The suit of Swords speaks to intellect and decisions, and here, it’s about harnessing your own intellect to charge forth at your goals. I mean, look at our buddy the knight. Dude is fired up. This card comes up when you’re feeling unstoppable and ready for any challenge. You want to achieve something or get something done, and you know it’s not going to be a total picnic the whole journey, but you don’t care. It’s on. Now, this could mean getting a degree in something, starting a business, taking up aerial yoga, or finally facing that pile of dishes in the sink. Whatever looms largest on your life’s to-do list.
Our Knight here reminds us to be bold and fearless. Keep pushing and don’t let people intimidate you into backing down. But, this card also comes with a warning. Remember that when you launch into something full speed, you could miss—Twitter trend alert—red flags. So, yah, feel the power of determination, but don’t totally put on blinders.
Speaking of being fired up, I couldn’t knock the thought of one particular beer while I was writing this. I just tried Warwick Farm Brewing’s Molé Stout, and it had such good spicy heat holding its own against rich chocolatey-ness and warm cinnamon. It truly was a fired up beer. If you can get your hands on this one, do—it’s delicious and sure to stir up some get-up-and-go in ya.

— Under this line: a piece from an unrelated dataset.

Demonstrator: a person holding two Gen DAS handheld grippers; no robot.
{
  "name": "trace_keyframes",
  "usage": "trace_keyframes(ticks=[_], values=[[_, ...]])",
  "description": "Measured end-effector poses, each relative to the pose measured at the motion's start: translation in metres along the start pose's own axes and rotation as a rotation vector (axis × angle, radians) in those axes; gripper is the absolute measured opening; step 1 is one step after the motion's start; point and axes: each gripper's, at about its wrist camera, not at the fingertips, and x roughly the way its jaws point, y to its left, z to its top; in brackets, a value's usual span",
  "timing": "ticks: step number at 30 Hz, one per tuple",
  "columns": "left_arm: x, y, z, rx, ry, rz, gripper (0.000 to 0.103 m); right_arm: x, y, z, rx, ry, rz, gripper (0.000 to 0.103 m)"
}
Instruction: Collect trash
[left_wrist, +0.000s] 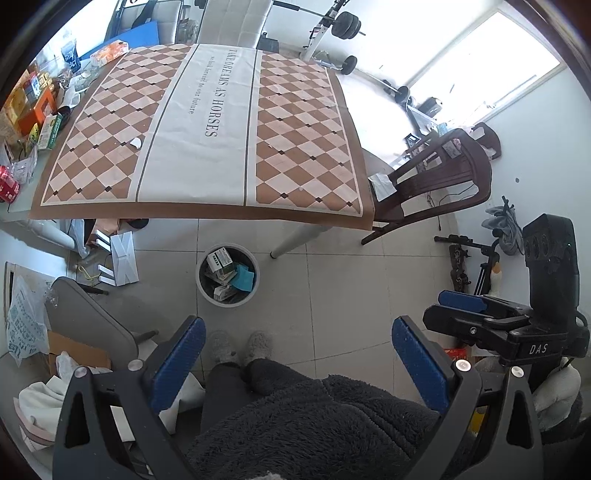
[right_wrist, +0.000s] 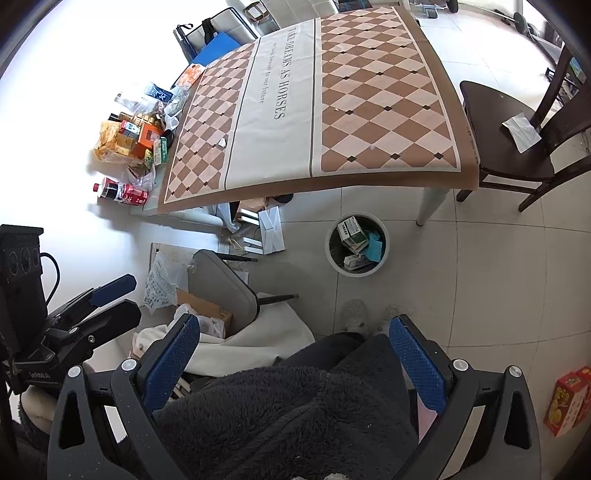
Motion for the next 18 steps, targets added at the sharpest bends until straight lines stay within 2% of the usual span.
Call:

This Week’s Boozy Reading Rec
By now, you’ve probably read Beth Demmon’s powerful piece for Civil Eats, “Craft Beer Faces a Gender and Race Reckoning.” But just in case you haven’t, and because it’s hard to think of a more important piece to make sure you get to, I’ll go ahead and bring it up again here. Not only is this piece shaped, as always, with Beth’s inimitable balance of razor-sharp, tuned-in reporting and real, authentic care, but I also think it’s always interesting and helpful to read pieces like this that dig into beer industry issues for an audience that extends far past just beer people.